Every line with "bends" in it must be copied from the data.

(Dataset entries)
Content starts

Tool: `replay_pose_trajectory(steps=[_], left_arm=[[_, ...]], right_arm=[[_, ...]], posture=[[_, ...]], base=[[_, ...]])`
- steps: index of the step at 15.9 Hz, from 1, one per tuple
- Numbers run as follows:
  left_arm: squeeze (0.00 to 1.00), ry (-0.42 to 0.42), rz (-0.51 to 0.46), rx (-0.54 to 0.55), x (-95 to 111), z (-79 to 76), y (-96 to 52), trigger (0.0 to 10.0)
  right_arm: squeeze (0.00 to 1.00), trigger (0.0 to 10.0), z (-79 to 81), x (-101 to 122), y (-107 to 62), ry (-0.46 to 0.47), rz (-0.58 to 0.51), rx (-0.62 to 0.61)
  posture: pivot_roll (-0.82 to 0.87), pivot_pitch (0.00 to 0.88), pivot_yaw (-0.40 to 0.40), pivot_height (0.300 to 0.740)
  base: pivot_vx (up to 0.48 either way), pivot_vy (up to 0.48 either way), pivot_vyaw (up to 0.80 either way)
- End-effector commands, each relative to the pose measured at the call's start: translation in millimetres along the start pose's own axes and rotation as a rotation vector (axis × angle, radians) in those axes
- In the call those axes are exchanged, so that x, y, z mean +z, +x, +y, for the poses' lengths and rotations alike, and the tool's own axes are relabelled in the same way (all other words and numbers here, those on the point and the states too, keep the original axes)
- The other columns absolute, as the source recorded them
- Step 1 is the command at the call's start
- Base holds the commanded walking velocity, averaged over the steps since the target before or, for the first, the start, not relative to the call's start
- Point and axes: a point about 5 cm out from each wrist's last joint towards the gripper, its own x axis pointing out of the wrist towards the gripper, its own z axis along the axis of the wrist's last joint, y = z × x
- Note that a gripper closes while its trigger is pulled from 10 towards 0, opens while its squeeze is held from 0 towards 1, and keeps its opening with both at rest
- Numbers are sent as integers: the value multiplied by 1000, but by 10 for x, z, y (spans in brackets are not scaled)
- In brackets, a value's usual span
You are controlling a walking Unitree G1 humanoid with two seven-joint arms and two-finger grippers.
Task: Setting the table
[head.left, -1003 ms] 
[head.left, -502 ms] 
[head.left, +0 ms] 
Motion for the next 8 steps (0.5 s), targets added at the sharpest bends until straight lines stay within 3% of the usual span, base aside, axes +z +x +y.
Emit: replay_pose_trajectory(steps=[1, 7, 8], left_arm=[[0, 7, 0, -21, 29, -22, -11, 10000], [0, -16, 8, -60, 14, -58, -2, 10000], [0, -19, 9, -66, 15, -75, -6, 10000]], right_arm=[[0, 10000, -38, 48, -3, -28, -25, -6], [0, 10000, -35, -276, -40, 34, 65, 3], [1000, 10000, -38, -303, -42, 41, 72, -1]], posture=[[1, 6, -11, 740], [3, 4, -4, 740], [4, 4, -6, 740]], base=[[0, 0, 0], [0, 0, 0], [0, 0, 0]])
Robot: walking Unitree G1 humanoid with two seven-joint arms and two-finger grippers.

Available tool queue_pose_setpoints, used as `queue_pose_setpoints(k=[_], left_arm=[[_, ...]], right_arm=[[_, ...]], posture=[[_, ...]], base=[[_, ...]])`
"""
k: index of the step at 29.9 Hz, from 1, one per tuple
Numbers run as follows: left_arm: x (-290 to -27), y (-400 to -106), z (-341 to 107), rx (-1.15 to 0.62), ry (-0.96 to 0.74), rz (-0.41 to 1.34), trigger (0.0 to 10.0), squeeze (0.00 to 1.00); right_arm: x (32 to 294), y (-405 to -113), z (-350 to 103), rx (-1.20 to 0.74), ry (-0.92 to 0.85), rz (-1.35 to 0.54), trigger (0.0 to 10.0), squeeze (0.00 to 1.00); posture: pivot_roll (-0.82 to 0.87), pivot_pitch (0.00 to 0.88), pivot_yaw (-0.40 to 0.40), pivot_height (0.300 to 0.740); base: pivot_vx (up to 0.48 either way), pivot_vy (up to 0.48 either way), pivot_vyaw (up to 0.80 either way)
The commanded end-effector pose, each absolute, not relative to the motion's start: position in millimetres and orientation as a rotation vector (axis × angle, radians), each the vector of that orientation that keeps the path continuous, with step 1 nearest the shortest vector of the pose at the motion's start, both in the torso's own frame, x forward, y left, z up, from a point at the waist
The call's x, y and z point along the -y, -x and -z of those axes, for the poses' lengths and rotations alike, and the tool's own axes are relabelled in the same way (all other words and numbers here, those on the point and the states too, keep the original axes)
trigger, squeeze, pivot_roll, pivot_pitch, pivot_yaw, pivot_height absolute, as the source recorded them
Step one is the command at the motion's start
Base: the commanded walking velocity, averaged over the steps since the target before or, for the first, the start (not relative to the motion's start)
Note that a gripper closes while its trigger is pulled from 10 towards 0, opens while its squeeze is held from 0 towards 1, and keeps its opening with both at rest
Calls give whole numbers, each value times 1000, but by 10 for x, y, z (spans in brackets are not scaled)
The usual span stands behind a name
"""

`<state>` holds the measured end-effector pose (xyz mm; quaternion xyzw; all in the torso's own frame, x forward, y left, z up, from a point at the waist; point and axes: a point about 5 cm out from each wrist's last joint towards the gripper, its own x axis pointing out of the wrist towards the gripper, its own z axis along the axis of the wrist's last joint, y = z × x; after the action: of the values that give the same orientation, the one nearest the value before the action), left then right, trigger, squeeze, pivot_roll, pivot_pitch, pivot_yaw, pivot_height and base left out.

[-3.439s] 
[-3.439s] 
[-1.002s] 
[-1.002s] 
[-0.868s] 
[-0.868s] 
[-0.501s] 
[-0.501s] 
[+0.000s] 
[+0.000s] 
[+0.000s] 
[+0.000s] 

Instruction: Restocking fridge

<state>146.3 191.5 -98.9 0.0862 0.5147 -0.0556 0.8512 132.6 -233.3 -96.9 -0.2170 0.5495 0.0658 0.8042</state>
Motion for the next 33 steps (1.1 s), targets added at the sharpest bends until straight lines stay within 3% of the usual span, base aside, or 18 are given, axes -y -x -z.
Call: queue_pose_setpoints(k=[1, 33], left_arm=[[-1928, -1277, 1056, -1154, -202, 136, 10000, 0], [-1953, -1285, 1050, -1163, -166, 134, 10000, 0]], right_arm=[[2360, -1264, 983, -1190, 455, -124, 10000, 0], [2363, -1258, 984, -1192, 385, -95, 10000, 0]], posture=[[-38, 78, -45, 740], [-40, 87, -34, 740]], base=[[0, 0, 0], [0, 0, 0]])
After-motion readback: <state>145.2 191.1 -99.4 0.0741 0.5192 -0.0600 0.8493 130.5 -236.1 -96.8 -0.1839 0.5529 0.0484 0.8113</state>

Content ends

● THE COMPLETED TASK:
Motion for the next 8 steps (0.5 s), targets added at the sharpest bends until straight lines stay within 3% of the usual span, base aside, axes +z +x +y.
Motion for the next 33 steps (1.1 s), targets added at the sharpest bends until straight lines stay within 3% of the usual span, base aside, or 18 are given, axes -y -x -z.

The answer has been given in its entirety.